* Exercise *
Below are records; write all of them out exactly.

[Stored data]
- Opening Delimiter -

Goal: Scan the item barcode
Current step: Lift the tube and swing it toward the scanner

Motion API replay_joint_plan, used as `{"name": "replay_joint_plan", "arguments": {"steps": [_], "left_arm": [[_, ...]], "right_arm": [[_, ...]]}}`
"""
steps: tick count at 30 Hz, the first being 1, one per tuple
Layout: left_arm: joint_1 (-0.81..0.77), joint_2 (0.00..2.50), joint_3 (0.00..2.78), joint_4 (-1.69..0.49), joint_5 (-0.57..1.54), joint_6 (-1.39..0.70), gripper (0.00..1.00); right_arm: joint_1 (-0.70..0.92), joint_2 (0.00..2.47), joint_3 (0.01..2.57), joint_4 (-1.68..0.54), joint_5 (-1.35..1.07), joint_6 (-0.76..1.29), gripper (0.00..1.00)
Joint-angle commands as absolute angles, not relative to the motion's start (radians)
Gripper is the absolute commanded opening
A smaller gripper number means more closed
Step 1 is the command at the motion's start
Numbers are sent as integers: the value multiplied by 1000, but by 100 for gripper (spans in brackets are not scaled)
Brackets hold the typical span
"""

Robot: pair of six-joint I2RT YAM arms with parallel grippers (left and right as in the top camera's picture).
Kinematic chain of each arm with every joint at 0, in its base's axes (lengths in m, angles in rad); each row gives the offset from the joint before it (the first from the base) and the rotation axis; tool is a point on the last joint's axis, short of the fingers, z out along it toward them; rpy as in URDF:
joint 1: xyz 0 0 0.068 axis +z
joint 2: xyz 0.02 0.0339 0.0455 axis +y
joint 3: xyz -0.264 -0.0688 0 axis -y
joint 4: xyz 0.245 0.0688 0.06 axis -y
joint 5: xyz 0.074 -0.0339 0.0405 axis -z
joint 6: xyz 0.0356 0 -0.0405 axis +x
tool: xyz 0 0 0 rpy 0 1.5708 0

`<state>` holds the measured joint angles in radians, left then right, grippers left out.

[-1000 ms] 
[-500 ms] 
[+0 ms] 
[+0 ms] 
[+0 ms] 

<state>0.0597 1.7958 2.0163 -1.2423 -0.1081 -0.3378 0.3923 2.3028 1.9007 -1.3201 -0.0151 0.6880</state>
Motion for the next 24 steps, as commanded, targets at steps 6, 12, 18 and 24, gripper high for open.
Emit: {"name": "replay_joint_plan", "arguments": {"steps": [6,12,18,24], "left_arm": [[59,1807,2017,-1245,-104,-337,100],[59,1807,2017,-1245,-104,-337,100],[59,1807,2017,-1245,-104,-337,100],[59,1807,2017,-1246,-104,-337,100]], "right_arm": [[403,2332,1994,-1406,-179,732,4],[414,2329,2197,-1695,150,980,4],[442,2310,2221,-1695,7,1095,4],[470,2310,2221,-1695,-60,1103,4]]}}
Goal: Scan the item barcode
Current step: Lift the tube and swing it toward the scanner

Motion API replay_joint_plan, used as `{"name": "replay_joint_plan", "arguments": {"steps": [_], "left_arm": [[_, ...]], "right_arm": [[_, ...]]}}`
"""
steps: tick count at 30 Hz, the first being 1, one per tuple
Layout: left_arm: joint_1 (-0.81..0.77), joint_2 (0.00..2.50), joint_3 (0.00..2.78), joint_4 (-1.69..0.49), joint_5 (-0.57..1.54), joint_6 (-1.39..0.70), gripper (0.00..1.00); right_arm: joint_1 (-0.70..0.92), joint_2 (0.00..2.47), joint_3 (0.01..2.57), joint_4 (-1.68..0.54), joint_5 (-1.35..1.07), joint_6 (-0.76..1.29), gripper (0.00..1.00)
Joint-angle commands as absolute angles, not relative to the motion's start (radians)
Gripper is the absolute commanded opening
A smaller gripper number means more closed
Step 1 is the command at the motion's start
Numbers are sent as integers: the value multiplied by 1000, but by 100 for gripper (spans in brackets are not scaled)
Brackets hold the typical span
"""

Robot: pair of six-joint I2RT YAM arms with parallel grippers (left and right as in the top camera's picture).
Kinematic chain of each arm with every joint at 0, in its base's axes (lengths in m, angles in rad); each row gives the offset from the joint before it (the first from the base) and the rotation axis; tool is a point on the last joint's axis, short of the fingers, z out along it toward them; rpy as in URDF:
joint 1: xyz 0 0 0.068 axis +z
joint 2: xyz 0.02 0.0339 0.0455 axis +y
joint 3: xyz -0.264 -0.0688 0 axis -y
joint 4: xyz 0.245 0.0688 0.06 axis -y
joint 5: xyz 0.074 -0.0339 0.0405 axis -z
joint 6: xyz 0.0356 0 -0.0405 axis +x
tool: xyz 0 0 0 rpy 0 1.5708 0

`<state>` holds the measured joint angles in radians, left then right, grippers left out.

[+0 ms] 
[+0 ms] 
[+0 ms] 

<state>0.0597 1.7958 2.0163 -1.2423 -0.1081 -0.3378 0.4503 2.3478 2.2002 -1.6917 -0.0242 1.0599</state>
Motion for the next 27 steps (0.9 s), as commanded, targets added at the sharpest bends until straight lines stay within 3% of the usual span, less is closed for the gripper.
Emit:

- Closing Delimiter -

* Your response *
Goal: Scan the item barcode
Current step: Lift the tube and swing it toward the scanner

Motion API replay_joint_plan, used as `{"name": "replay_joint_plan", "arguments": {"steps": [_], "left_arm": [[_, ...]], "right_arm": [[_, ...]]}}`
"""
steps: tick count at 30 Hz, the first being 1, one per tuple
Layout: left_arm: joint_1 (-0.81..0.77), joint_2 (0.00..2.50), joint_3 (0.00..2.78), joint_4 (-1.69..0.49), joint_5 (-0.57..1.54), joint_6 (-1.39..0.70), gripper (0.00..1.00); right_arm: joint_1 (-0.70..0.92), joint_2 (0.00..2.47), joint_3 (0.01..2.57), joint_4 (-1.68..0.54), joint_5 (-1.35..1.07), joint_6 (-0.76..1.29), gripper (0.00..1.00)
Joint-angle commands as absolute angles, not relative to the motion's start (radians)
Gripper is the absolute commanded opening
A smaller gripper number means more closed
Step 1 is the command at the motion's start
Numbers are sent as integers: the value multiplied by 1000, but by 100 for gripper (spans in brackets are not scaled)
Brackets hold the typical span
"""

Robot: pair of six-joint I2RT YAM arms with parallel grippers (left and right as in the top camera's picture).
Kinematic chain of each arm with every joint at 0, in its base's axes (lengths in m, angles in rad); each row gives the offset from the joint before it (the first from the base) and the rotation axis; tool is a point on the last joint's axis, short of the fingers, z out along it toward them; rpy as in URDF:
joint 1: xyz 0 0 0.068 axis +z
joint 2: xyz 0.02 0.0339 0.0455 axis +y
joint 3: xyz -0.264 -0.0688 0 axis -y
joint 4: xyz 0.245 0.0688 0.06 axis -y
joint 5: xyz 0.074 -0.0339 0.0405 axis -z
joint 6: xyz 0.0356 0 -0.0405 axis +x
tool: xyz 0 0 0 rpy 0 1.5708 0

`<state>` holds the measured joint angles in radians, left then right, grippers left out.

[-1000 ms] 
[-500 ms] 
[+0 ms] 
[+0 ms] 
[+0 ms] 

<state>0.0597 1.7958 2.0163 -1.2423 -0.1081 -0.3378 0.3923 2.3028 1.9007 -1.3201 -0.0151 0.6880</state>
Motion for the next 24 steps, as commanded, targets at steps 6, 12, 18 and 24, gripper high for open.
Emit: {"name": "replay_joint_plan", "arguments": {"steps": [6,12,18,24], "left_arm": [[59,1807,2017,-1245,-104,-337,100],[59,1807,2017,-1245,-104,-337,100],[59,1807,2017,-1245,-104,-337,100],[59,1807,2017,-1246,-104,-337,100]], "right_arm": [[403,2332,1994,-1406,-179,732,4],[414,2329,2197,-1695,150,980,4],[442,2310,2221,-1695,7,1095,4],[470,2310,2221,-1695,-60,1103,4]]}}
Goal: Scan the item barcode
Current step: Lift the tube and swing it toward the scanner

Motion API replay_joint_plan, used as `{"name": "replay_joint_plan", "arguments": {"steps": [_], "left_arm": [[_, ...]], "right_arm": [[_, ...]]}}`
"""
steps: tick count at 30 Hz, the first being 1, one per tuple
Layout: left_arm: joint_1 (-0.81..0.77), joint_2 (0.00..2.50), joint_3 (0.00..2.78), joint_4 (-1.69..0.49), joint_5 (-0.57..1.54), joint_6 (-1.39..0.70), gripper (0.00..1.00); right_arm: joint_1 (-0.70..0.92), joint_2 (0.00..2.47), joint_3 (0.01..2.57), joint_4 (-1.68..0.54), joint_5 (-1.35..1.07), joint_6 (-0.76..1.29), gripper (0.00..1.00)
Joint-angle commands as absolute angles, not relative to the motion's start (radians)
Gripper is the absolute commanded opening
A smaller gripper number means more closed
Step 1 is the command at the motion's start
Numbers are sent as integers: the value multiplied by 1000, but by 100 for gripper (spans in brackets are not scaled)
Brackets hold the typical span
"""

Robot: pair of six-joint I2RT YAM arms with parallel grippers (left and right as in the top camera's picture).
Kinematic chain of each arm with every joint at 0, in its base's axes (lengths in m, angles in rad); each row gives the offset from the joint before it (the first from the base) and the rotation axis; tool is a point on the last joint's axis, short of the fingers, z out along it toward them; rpy as in URDF:
joint 1: xyz 0 0 0.068 axis +z
joint 2: xyz 0.02 0.0339 0.0455 axis +y
joint 3: xyz -0.264 -0.0688 0 axis -y
joint 4: xyz 0.245 0.0688 0.06 axis -y
joint 5: xyz 0.074 -0.0339 0.0405 axis -z
joint 6: xyz 0.0356 0 -0.0405 axis +x
tool: xyz 0 0 0 rpy 0 1.5708 0

`<state>` holds the measured joint angles in radians, left then right, grippers left out.

[+0 ms] 
[+0 ms] 
[+0 ms] 

<state>0.0597 1.7958 2.0163 -1.2423 -0.1081 -0.3378 0.4503 2.3478 2.2002 -1.6917 -0.0242 1.0599</state>
Motion for the next 27 steps (0.9 s), as commanded, targets added at the sharpest bends until straight lines stay within 3% of the usual span, less is closed for the gripper.
Emit:

Nothing more is needed to finish the exercise.